I tried clearing all my cookies; didn't help.
(Insert joke about corrupt scientists hiding de troof about lifestyle prevention aka "wellness," using yoga, regular spine adjustments, Reiki, polarity work, quantum healing, and a personalized blend of nutritional supplements based upon reams of expensive, dodgy lab tests.)
There. Can I post or am I a trap?
From ERV-- I have no idea why this was spammed! You didnt use any trigger words or too many links, wtf!
What? the holistic approach failed?? hahhaha
AIDS deniers would claim that the persistence of the virus despite the presence of neutralizing antibodies must mean that the virus is a fraud...or exists but isn't harmful...or both (somehow). I surprised none commented here since clearly this must be the work of evil Big Virology!!!11!one!!!
Primary infection in macrophages followed by latent infection in cartilage chondrocytes? Similar to herpetic viruses establishing primary infection in one cell type and latency in another? Then periodic reactivation induced by who knows what......
Can +ssRNA viruses establish a latent infection?
cynical1-- Can +ssRNA viruses establish a latent infection?
No. :) ssRNA is not stable 'on its own'. It cant just hang out in the cell, chillin until it wants to be active. And it especially cant hang around during the dsRNA steps of its lifecycle (cells really hate dsRNA. they destroy that shit if they see it).
Its another mystery :-D
Interesting stuff. I wasn't able to find much about this, but it made me think (as everything does) of CFS.
This paper seems to talk of the increased medical problems found in those with Chikungunya as probably being just another example post-viral syndrome, with their reference for this (29) being to a paper examining the validity of CFS as a diagnosis.
http://www.plosone.org/article/info%3Adoi%2F10.1371%2Fjournal.pone.0007…

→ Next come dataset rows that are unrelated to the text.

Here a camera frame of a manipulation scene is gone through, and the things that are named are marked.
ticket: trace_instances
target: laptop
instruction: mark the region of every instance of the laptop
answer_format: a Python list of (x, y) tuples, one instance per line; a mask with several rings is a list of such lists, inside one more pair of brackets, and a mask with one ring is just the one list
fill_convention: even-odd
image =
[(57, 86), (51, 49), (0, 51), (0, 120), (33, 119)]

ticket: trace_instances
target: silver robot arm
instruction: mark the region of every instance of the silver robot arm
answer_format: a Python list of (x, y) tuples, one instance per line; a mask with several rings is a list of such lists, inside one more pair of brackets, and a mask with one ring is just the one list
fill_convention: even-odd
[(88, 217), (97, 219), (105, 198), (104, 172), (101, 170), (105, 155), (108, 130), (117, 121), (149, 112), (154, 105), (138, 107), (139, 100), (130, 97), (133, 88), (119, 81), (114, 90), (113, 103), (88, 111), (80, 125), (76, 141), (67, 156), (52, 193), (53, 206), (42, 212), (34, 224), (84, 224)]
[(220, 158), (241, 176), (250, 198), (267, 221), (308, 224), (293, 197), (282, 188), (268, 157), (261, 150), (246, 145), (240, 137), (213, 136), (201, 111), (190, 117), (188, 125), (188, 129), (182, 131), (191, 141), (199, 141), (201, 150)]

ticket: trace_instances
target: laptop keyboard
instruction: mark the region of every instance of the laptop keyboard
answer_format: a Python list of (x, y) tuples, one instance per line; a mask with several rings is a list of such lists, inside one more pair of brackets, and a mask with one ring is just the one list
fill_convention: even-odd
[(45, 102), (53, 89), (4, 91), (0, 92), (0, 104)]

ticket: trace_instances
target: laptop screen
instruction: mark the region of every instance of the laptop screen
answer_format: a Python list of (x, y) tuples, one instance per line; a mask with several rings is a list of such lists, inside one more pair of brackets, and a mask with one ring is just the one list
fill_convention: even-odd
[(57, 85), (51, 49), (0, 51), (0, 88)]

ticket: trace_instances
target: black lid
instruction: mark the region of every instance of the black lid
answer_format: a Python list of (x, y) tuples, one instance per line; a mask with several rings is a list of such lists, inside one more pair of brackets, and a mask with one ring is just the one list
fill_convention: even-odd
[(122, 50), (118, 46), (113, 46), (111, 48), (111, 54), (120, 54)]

How likely is it that some similar mechanism could occur with other viral infections (glandular fever being most commonly linked to CFS)? Or we've no idea? ie: Is this some new clever technique that was used that may not have been tried on other infections, or would this sort of thing already have been ruled out?

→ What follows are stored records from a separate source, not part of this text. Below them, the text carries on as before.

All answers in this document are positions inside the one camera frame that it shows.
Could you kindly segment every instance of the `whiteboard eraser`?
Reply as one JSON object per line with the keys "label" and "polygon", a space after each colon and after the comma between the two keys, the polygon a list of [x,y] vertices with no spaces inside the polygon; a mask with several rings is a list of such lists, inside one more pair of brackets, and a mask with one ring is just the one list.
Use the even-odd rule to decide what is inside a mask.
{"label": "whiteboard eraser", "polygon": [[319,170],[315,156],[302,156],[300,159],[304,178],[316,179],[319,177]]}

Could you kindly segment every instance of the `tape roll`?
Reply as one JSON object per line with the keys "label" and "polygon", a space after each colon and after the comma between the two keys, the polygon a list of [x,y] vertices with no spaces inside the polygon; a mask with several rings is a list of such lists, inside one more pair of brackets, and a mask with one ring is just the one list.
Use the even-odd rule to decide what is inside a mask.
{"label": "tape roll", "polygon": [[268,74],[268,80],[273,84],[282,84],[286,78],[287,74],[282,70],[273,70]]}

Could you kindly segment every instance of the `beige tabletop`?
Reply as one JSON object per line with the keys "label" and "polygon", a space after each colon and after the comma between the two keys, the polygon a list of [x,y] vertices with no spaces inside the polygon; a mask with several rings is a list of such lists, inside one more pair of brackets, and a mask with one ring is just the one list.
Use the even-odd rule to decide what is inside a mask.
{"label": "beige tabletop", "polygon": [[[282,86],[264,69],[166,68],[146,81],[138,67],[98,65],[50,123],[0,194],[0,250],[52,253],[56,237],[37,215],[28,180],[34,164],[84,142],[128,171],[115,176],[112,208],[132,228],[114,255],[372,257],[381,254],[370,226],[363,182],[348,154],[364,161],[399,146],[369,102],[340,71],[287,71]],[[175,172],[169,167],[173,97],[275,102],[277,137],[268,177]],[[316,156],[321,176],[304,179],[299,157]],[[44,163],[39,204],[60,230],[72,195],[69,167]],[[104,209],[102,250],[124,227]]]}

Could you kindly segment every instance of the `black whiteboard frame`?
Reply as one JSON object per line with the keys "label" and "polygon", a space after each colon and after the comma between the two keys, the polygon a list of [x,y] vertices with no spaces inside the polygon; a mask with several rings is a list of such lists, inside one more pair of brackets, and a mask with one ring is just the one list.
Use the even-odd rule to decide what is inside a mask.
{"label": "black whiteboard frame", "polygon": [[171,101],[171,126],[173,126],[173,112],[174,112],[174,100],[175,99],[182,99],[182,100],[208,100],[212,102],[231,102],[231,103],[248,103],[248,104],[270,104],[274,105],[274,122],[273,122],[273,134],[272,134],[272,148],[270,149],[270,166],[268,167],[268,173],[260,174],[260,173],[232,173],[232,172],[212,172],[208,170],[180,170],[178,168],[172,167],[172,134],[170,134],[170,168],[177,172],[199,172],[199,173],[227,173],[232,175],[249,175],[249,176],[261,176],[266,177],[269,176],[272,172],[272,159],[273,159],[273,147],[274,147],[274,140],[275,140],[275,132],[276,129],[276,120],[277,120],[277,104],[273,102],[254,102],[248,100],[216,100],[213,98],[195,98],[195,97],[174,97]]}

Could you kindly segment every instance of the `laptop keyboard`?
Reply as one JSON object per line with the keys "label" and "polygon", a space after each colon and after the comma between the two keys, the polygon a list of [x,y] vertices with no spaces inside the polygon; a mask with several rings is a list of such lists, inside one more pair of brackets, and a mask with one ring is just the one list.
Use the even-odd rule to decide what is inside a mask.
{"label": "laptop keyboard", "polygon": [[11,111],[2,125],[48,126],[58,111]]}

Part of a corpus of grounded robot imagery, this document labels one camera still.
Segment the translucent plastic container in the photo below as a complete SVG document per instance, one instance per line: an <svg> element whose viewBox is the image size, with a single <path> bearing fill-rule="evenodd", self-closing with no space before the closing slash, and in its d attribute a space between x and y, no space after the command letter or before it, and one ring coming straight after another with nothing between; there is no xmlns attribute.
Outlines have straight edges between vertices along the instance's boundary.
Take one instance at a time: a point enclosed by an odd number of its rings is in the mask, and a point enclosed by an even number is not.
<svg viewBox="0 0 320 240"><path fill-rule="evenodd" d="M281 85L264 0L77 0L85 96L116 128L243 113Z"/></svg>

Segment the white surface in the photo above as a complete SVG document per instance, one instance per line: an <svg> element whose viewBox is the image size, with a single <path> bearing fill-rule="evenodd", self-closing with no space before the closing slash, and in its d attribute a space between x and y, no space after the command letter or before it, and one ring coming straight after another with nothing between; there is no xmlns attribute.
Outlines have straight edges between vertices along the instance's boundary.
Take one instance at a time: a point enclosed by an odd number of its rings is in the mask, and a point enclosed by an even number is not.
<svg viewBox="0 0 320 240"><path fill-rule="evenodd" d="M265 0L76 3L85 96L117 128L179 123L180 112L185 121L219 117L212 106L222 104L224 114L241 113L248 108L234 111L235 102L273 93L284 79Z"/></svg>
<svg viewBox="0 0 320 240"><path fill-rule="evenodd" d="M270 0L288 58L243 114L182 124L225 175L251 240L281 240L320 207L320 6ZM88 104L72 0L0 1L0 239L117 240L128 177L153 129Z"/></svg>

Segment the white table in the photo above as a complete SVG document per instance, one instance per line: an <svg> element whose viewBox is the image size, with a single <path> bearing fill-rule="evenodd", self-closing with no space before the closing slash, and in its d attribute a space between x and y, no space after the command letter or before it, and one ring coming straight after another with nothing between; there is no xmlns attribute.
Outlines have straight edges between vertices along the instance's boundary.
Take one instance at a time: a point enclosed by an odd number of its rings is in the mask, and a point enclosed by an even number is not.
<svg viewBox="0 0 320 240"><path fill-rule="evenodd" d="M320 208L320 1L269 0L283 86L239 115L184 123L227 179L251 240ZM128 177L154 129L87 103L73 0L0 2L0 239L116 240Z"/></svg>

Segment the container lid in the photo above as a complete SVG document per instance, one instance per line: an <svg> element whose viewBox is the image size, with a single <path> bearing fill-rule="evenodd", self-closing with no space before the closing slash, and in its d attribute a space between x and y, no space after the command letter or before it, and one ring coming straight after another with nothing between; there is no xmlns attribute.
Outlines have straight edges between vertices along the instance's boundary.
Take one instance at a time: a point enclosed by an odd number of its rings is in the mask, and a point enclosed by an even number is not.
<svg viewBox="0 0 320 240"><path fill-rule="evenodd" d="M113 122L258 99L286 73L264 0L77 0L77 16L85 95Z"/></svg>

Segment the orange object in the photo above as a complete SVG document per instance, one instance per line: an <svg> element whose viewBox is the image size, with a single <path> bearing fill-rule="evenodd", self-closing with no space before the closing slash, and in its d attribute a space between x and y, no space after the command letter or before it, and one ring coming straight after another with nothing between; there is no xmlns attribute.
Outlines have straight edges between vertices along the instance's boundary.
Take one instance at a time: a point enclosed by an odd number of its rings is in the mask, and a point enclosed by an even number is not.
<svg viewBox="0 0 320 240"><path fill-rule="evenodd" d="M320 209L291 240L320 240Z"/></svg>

What about Lyme disease? ERV mentioned that this was a virus which hangs out in people's joints - could something similar cause chronic problems for those infected with Lyme. (I'm still not really sure if those who have had Lyme disease tend to suffer post-viral syndromes at all, the whole conversation having been contaminated by self-diagnosis). Thanks.

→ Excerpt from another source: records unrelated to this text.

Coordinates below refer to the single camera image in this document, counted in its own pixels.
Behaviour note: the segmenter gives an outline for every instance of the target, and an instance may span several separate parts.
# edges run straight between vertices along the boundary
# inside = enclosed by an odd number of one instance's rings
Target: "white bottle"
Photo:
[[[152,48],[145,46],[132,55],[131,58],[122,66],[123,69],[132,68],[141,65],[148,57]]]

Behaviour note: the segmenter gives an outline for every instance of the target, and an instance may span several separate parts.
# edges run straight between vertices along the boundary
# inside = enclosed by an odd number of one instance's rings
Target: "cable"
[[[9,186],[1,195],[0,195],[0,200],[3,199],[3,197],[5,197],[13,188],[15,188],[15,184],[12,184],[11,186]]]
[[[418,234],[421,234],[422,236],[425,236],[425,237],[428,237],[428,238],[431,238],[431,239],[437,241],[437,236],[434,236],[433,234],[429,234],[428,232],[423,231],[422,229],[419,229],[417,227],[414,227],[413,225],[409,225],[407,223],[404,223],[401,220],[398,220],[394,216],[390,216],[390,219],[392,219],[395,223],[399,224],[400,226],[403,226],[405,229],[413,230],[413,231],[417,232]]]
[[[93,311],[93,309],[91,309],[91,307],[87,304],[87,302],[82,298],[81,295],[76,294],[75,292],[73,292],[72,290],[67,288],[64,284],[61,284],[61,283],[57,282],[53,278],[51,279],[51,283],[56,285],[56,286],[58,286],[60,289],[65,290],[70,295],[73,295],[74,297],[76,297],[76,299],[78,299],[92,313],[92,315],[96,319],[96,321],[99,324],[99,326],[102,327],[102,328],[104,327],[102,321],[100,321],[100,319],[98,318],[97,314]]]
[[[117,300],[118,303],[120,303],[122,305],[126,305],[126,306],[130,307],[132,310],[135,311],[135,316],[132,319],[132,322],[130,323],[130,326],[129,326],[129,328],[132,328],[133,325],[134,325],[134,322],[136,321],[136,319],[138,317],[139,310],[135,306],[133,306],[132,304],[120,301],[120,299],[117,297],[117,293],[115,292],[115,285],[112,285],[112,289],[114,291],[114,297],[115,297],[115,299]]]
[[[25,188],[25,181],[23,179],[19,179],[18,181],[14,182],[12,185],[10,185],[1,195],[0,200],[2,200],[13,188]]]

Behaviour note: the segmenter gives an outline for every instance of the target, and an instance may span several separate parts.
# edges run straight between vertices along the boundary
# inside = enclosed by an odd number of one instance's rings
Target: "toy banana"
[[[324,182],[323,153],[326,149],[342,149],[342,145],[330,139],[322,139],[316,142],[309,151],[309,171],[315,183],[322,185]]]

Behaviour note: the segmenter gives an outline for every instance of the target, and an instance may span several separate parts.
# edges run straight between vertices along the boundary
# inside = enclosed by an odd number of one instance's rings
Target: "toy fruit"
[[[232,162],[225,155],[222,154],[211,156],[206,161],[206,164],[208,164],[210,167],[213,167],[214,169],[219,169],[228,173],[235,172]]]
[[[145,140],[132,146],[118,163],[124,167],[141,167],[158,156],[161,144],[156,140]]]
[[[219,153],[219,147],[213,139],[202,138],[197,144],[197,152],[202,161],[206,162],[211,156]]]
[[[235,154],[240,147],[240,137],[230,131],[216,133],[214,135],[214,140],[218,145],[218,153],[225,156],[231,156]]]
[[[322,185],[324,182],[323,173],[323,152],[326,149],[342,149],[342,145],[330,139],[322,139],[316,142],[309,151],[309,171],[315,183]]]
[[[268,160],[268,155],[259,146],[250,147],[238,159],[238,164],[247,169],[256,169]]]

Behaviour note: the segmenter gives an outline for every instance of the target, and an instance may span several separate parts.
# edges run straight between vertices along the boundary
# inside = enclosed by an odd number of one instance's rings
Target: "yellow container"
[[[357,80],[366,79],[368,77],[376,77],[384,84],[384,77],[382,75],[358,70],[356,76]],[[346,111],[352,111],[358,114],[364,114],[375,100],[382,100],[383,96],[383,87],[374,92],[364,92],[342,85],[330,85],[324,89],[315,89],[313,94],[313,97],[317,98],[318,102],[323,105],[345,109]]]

Were I not trapped, I'd tell gf1 that Lyme is a bacterium not a virus.
Changing my user name, email, url, does not get me beyond the filter.
It should be possible to figure out the variable that trips the anti-titmouse filter somehow.
'I'd tell gf1 that Lyme is a bacterium not a virus.'
I was a bit unsure of that. I thought of calling it a bug to avoid making a needless error, but it seems I chose to be bold and wrong.
IP blocking, perhaps? That used to happen to me on PT every once in a while (major DSL brand with dynamic IP)
Lyme is not a virus or bacteria or bug. Lyme is a town in Connecticut. That town has a disease named after it caused by Borrelia bacteria.
Simple! You simply sacrifice two perfect male pigeons and sprinkle their blood on an alter, while babbling in Hebrew to sky daddy. Haven't you read the Bible?
I thought it was IP blocking until I discovered that I could post using an old laptop from the same location/IP.
I have not yet exhaustively tried posting from every half dead puter I own.
BRB, trying husband's...
Ok on husband's new puter at same IP as my previous post, which is trapped.
Am I trapped?
Forgive me for pouring cold water, but the abstract of the paper we are all talking about says that the virus was found in the joints of only ONE patient . . . not quite enough to come up with whole vast new theories about Lyme, CFS, etc. etc.